DIRECTIONS FOR THIS TASK
How many separate lines of the data contain "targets"? Give the count and nothing else.

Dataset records
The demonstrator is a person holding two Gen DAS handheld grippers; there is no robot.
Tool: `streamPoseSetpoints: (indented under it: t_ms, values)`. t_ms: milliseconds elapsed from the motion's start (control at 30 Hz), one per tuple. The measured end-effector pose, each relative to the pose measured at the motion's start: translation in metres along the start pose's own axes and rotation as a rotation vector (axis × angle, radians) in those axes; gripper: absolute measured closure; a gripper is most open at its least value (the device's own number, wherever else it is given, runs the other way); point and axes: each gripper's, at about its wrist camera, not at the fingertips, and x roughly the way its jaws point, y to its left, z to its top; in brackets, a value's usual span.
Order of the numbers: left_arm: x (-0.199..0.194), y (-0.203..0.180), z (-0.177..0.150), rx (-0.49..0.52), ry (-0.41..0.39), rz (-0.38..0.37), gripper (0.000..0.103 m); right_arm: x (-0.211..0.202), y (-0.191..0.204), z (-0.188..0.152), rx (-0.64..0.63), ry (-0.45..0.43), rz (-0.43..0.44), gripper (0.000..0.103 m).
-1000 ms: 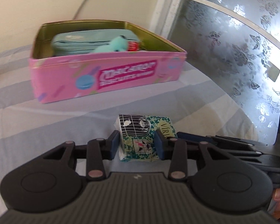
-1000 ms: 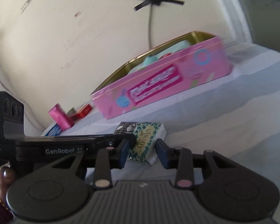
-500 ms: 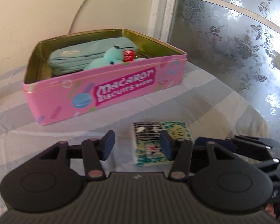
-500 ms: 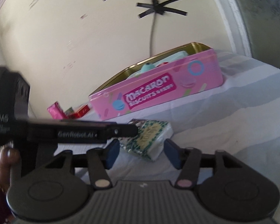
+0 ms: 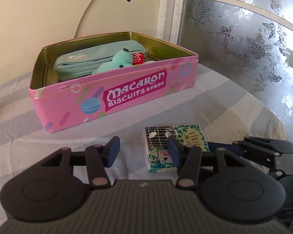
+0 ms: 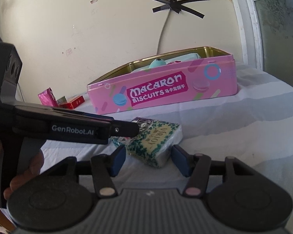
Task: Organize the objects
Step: 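Carry the tissue pack in both grippers over the pink tin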
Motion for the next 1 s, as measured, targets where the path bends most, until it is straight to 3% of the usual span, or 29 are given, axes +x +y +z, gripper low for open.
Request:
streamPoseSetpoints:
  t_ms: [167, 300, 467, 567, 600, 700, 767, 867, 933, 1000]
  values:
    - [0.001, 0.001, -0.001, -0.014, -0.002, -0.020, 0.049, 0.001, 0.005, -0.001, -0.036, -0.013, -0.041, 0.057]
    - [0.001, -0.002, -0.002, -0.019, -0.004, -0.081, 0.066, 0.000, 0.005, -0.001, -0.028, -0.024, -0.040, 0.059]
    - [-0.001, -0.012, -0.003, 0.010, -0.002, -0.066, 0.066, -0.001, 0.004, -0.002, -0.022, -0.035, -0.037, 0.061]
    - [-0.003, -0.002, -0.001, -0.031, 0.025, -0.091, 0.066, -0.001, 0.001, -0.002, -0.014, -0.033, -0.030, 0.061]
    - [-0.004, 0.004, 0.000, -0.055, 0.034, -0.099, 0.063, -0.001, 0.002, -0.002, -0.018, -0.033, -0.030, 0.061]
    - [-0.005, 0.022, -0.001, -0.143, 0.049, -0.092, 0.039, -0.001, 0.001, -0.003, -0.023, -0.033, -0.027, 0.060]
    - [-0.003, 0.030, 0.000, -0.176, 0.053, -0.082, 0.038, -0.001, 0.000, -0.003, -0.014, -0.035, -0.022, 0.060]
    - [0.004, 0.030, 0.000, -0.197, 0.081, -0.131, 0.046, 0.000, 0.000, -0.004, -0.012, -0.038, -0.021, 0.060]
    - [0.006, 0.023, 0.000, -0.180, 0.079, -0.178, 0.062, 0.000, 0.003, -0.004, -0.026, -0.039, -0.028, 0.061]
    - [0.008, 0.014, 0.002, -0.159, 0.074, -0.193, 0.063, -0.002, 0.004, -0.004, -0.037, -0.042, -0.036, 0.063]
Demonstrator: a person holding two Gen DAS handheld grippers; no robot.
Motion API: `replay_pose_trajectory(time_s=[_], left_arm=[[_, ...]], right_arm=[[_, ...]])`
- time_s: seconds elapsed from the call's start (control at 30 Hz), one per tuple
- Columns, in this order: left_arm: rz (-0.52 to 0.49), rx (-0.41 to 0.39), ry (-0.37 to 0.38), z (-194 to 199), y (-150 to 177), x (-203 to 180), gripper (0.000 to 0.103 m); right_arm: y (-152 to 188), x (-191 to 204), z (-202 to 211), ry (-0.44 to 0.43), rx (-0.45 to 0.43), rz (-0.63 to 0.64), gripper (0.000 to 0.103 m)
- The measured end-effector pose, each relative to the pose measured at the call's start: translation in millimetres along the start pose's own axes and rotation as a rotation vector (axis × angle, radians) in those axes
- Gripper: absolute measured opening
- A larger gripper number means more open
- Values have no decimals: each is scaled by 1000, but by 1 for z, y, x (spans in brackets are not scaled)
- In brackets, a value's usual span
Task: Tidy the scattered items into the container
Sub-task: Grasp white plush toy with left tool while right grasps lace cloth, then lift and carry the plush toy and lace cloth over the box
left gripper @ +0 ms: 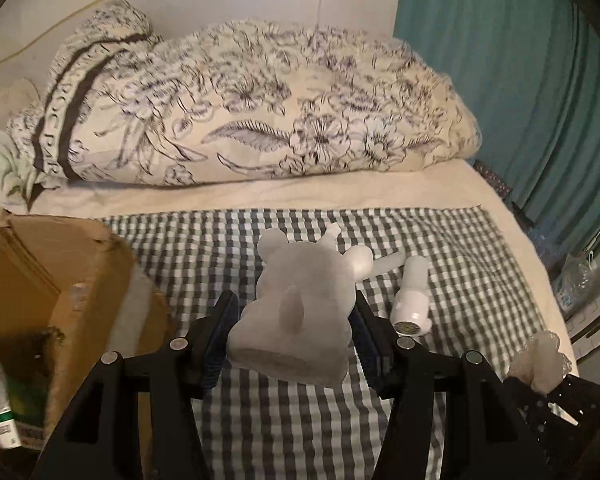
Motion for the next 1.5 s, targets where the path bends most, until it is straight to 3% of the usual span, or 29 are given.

YOUR SOLUTION
2